We are very pleased to welcome Prof. Marion Christina Rohrleitner, PhD, as a guest lecturer at the Institute of American Studies during the summer semester of 2021.
Marion Christina Rohrleitner (PhD in English, University of Notre Dame) is Associate Professor of English and affiliate faculty in the African American, Chicana/o, and Women's and Gender Studies Programs at The University of Texas at El Paso, where she researches and teaches twentieth- and twenty-first-century American literatures with special attention to Chicanx and Latinx literatures and cultures, Caribbean diasporic literature, comparative literature of the Americas, and world literature.
Her interdisciplinary collection, Dialogues Across Diasporas: Women Writers, Scholars, and Activists of Africana and Latina Descent in Conversation, co-edited with Sarah E. Ryan, was published by Lexington Books in December 2012. Haitian Revolutionary Fictions, co-authored and co-edited with Marlene L. Daut and Gregory Pierrot, is dedicated to the translation and contextualization of French, German, Kreyol, Portuguese, Spanish, English and US-American responses to the Haitian Revolution published between 1787 and 1899 (forthcoming with the University of Virginia Press in early November 2021). Dr. Rohrleitner is currently completing Transnational Latinidades, a monograph focused on theorizing and analyzing the politics and poetics of translating contemporary Latinx literatures in the European Union. Her scholarship has also been published in American Quarterly, Antípodas, Callaloo, El Mundo Zurdo, Latino Studies, MELUS, The European Journal of American Studies, and The Oxford Bibliographies in Latino Studies. Examples of recent scholarly essays are "Refusing the Referendum: Queer Latino Masculinities and Utopian Citizenship in Justin Torres’ We the Animals" and "Undocumented Magic: Magical Realism as ‘Aesthetic Turbulence’ in Salvador Plascencia’s The People of Paper." Her next book project looks at poetry and performance art in the US/Mexico borderlands as an expression of "radical hope" in response to environmental injustice, dehumanizing immigration policies, and historical amnesia concerning US-foreign policy in Central America.
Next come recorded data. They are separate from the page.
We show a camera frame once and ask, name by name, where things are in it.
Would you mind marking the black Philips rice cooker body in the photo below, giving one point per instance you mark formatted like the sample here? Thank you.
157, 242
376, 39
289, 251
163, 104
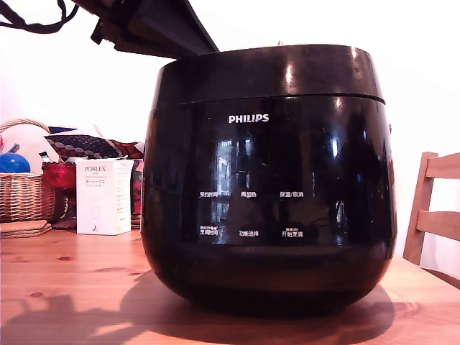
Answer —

Marion Rohrleitner is teaching two classes this semester: ENP.02036UB “Cultural Studies Seminar (Altermundos/Other Worlds: Afrofuturism, Latinx Gothic, and the Speculative Mode as Cultural Resistance in Literature and Film)“ and 512.225 “Specialized Topics in Anglophone Literary Studies (“Outsiders”/“Descartados” in Chicanx Literature).” We are happy to have her with us and thank her for sharing her expertise with students and faculty members.